<<<<
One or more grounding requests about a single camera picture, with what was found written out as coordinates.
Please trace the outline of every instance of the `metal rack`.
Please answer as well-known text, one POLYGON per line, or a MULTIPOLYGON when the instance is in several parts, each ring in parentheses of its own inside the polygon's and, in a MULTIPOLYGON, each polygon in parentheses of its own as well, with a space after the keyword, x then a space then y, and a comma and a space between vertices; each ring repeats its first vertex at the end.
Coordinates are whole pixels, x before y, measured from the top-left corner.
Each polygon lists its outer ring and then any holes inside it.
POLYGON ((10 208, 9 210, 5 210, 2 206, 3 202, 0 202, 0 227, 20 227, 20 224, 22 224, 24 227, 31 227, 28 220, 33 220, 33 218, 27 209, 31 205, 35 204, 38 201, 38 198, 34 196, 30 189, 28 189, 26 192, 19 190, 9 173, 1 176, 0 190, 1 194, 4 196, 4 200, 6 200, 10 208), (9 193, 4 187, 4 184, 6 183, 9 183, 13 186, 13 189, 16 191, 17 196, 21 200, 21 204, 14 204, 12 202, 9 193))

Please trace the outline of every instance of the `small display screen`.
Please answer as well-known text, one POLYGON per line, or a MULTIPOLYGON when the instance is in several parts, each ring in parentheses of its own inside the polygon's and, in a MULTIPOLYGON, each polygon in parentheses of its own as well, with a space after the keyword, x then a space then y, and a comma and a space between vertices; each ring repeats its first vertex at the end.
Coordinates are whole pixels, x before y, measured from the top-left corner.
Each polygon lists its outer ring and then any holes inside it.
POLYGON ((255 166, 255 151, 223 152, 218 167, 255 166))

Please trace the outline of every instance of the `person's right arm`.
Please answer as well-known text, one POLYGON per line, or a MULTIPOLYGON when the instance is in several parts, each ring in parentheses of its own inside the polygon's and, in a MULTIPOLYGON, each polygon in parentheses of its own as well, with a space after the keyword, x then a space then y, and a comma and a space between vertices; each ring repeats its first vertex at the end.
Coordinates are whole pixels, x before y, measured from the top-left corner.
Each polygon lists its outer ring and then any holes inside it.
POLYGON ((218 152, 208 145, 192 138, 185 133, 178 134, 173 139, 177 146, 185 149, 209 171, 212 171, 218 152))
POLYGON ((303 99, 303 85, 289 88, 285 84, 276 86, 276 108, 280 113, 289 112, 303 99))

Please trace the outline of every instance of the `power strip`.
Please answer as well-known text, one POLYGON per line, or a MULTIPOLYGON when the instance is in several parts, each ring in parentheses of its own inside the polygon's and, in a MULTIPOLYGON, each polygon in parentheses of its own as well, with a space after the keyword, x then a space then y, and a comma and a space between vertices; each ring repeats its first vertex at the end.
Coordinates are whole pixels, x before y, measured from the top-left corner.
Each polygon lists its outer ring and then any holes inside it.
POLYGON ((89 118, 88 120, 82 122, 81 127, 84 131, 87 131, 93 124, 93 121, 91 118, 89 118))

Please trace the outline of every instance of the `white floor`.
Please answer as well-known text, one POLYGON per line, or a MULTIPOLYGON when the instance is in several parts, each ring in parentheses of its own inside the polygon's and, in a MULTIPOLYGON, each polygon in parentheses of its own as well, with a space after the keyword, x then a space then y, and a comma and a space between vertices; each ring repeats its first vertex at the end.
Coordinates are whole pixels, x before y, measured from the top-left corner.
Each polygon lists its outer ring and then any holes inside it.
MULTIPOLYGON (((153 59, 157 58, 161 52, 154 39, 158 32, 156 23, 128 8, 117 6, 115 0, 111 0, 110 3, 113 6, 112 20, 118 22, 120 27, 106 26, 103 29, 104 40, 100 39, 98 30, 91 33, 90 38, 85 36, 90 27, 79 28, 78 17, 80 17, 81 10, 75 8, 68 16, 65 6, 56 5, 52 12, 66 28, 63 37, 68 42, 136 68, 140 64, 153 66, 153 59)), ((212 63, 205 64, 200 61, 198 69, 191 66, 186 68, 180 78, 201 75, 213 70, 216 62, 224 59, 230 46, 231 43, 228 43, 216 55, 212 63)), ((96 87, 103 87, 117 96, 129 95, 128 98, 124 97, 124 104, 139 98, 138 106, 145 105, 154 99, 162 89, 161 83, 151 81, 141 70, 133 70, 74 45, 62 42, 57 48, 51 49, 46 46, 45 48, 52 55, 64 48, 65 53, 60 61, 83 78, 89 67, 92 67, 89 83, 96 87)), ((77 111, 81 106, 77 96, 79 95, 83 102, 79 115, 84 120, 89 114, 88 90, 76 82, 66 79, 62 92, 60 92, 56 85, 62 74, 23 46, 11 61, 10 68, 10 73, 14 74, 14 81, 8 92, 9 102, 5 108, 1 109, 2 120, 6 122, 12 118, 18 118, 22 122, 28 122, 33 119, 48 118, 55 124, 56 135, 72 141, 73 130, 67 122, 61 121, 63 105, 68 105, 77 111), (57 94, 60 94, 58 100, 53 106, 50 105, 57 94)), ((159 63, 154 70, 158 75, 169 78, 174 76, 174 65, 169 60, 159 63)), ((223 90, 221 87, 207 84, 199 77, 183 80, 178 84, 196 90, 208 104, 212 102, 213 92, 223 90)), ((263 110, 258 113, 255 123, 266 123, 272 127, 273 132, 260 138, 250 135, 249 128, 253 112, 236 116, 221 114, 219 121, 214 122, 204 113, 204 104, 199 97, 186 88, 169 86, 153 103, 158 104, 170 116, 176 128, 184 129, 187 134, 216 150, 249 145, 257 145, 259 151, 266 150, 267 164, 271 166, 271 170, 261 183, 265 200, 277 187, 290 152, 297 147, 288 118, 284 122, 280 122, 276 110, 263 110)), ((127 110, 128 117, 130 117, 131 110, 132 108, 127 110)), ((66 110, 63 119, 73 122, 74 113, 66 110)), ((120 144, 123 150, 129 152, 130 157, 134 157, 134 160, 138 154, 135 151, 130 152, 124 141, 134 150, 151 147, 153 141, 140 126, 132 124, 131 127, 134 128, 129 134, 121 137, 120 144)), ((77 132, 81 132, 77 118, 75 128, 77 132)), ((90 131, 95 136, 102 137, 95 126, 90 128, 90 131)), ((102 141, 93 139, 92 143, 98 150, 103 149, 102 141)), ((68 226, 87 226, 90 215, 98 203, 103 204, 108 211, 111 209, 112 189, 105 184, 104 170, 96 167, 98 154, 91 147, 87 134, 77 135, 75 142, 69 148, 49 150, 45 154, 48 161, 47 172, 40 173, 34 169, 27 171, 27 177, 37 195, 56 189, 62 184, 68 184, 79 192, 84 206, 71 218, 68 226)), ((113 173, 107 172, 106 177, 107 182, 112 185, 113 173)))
>>>>
• [EXERCISE]: Exact copies of every record above are required.

• [TASK ANSWER]:
One or more grounding requests about a single camera picture, with what was found written out as coordinates.
Please trace the outline of every instance of the `metal rack`.
Please answer as well-known text, one POLYGON per line, or a MULTIPOLYGON when the instance is in several parts, each ring in parentheses of its own inside the polygon's and, in a MULTIPOLYGON, each polygon in parentheses of its own as well, with a space after the keyword, x then a space then y, and a comma and a space between vertices; each ring repeats its first vertex at the end.
Coordinates are whole pixels, x before y, measured from the top-left corner.
Each polygon lists its outer ring and then any holes inside it.
POLYGON ((10 208, 9 210, 5 210, 2 206, 3 202, 0 202, 0 227, 20 227, 20 224, 22 224, 24 227, 31 227, 28 220, 33 220, 33 218, 27 209, 31 205, 35 204, 38 201, 38 198, 34 196, 30 189, 28 189, 26 192, 19 190, 9 173, 1 176, 0 190, 1 194, 4 196, 4 200, 6 200, 10 208), (9 193, 4 187, 4 184, 6 183, 9 183, 13 186, 13 189, 16 191, 17 196, 21 200, 21 204, 14 204, 12 202, 9 193))

Please trace the outline of every instance of the `small display screen`.
Please answer as well-known text, one POLYGON per line, or a MULTIPOLYGON when the instance is in several parts, each ring in parentheses of its own inside the polygon's and, in a MULTIPOLYGON, each polygon in parentheses of its own as well, with a space after the keyword, x then a space then y, and a comma and a space between vertices; each ring repeats its first vertex at the end.
Coordinates are whole pixels, x before y, measured from the top-left corner.
Each polygon lists its outer ring and then any holes inside it.
POLYGON ((255 166, 255 151, 223 152, 218 167, 255 166))

Please trace the outline of every instance of the `person's right arm`.
Please answer as well-known text, one POLYGON per line, or a MULTIPOLYGON when the instance is in several parts, each ring in parentheses of its own inside the polygon's and, in a MULTIPOLYGON, each polygon in parentheses of its own as well, with a space after the keyword, x then a space then y, and a comma and a space between vertices; each ring repeats its first vertex at the end.
Coordinates are whole pixels, x before y, measured from the top-left corner.
Each polygon lists its outer ring and then any holes inside it.
POLYGON ((218 152, 208 145, 192 138, 185 133, 178 134, 173 139, 177 146, 185 149, 209 171, 212 171, 218 152))
POLYGON ((303 99, 303 85, 289 88, 285 84, 276 86, 276 108, 280 113, 289 112, 303 99))

Please trace the outline of every instance of the `power strip`.
Please answer as well-known text, one POLYGON per line, or a MULTIPOLYGON when the instance is in several parts, each ring in parentheses of its own inside the polygon's and, in a MULTIPOLYGON, each polygon in parentheses of its own as well, with a space after the keyword, x then a space then y, and a comma and a space between vertices; each ring repeats its first vertex at the end.
Coordinates are whole pixels, x before y, measured from the top-left corner.
Each polygon lists its outer ring and then any holes inside it.
POLYGON ((89 118, 88 120, 82 122, 81 127, 84 131, 87 131, 93 124, 93 121, 91 118, 89 118))

Please trace the outline of every instance of the `white floor`.
Please answer as well-known text, one POLYGON per line, or a MULTIPOLYGON when the instance is in several parts, each ring in parentheses of its own inside the polygon's and, in a MULTIPOLYGON, each polygon in parentheses of its own as well, with a space after the keyword, x then a space then y, and a comma and a space between vertices; each ring repeats its first vertex at the end.
Coordinates are whole pixels, x before y, measured from the top-left corner.
Each polygon lists its outer ring and then any holes inside it.
MULTIPOLYGON (((153 59, 157 58, 161 52, 154 39, 158 32, 156 23, 128 8, 117 6, 115 0, 111 0, 110 3, 113 6, 112 20, 118 22, 120 27, 106 26, 103 29, 104 40, 100 39, 98 30, 91 33, 90 38, 85 36, 90 27, 79 28, 78 17, 80 17, 81 10, 75 8, 68 16, 65 6, 56 5, 52 12, 66 28, 63 37, 68 42, 136 68, 140 64, 153 66, 153 59)), ((212 63, 205 64, 200 61, 198 69, 191 66, 186 68, 180 78, 201 75, 213 70, 216 62, 224 59, 230 46, 231 43, 228 43, 216 55, 212 63)), ((96 87, 103 87, 117 96, 129 95, 128 98, 124 97, 124 104, 139 98, 138 106, 145 105, 154 99, 162 89, 161 83, 151 81, 141 70, 133 70, 74 45, 62 42, 57 48, 51 49, 46 46, 45 48, 52 55, 64 48, 65 53, 60 61, 83 78, 89 67, 92 67, 89 83, 96 87)), ((77 111, 81 106, 77 96, 79 95, 83 102, 79 115, 84 120, 89 114, 88 90, 76 82, 66 79, 62 92, 60 92, 56 85, 62 74, 23 46, 11 61, 10 68, 10 73, 14 74, 14 81, 8 92, 9 102, 5 108, 1 109, 2 120, 6 122, 12 118, 18 118, 22 122, 28 122, 33 119, 48 118, 55 124, 56 135, 72 141, 73 130, 67 122, 61 121, 63 105, 68 105, 77 111), (57 94, 60 94, 58 100, 53 106, 50 105, 57 94)), ((159 63, 154 70, 158 75, 169 78, 174 76, 174 65, 169 60, 159 63)), ((223 90, 221 87, 207 84, 199 77, 183 80, 178 84, 196 90, 208 104, 212 102, 213 92, 223 90)), ((263 110, 258 113, 255 123, 266 123, 272 127, 273 132, 260 138, 250 135, 249 128, 253 112, 236 116, 221 114, 219 121, 214 122, 204 113, 204 104, 199 97, 186 88, 169 86, 153 103, 158 104, 170 116, 176 128, 184 129, 187 134, 216 150, 249 145, 257 145, 259 151, 266 150, 267 164, 271 166, 271 170, 261 183, 265 200, 277 187, 290 152, 297 147, 288 118, 284 122, 280 122, 276 110, 263 110)), ((127 110, 128 117, 130 117, 131 110, 132 108, 127 110)), ((66 110, 63 119, 73 122, 74 113, 66 110)), ((120 144, 123 150, 129 152, 130 157, 134 157, 134 160, 138 154, 135 151, 130 152, 124 141, 134 150, 151 147, 153 141, 140 126, 132 124, 131 127, 134 128, 129 134, 121 137, 120 144)), ((77 132, 81 132, 77 118, 75 128, 77 132)), ((90 131, 95 136, 102 137, 95 126, 90 128, 90 131)), ((102 141, 93 139, 92 143, 98 150, 103 149, 102 141)), ((68 226, 87 226, 90 215, 98 203, 103 204, 108 211, 111 209, 112 189, 105 184, 104 170, 96 167, 98 154, 91 147, 87 134, 77 135, 75 142, 69 148, 49 150, 45 154, 48 161, 47 172, 40 173, 34 169, 27 171, 27 177, 37 195, 56 189, 62 184, 68 184, 79 192, 84 206, 71 218, 68 226)), ((113 173, 107 172, 106 177, 107 182, 112 185, 113 173)))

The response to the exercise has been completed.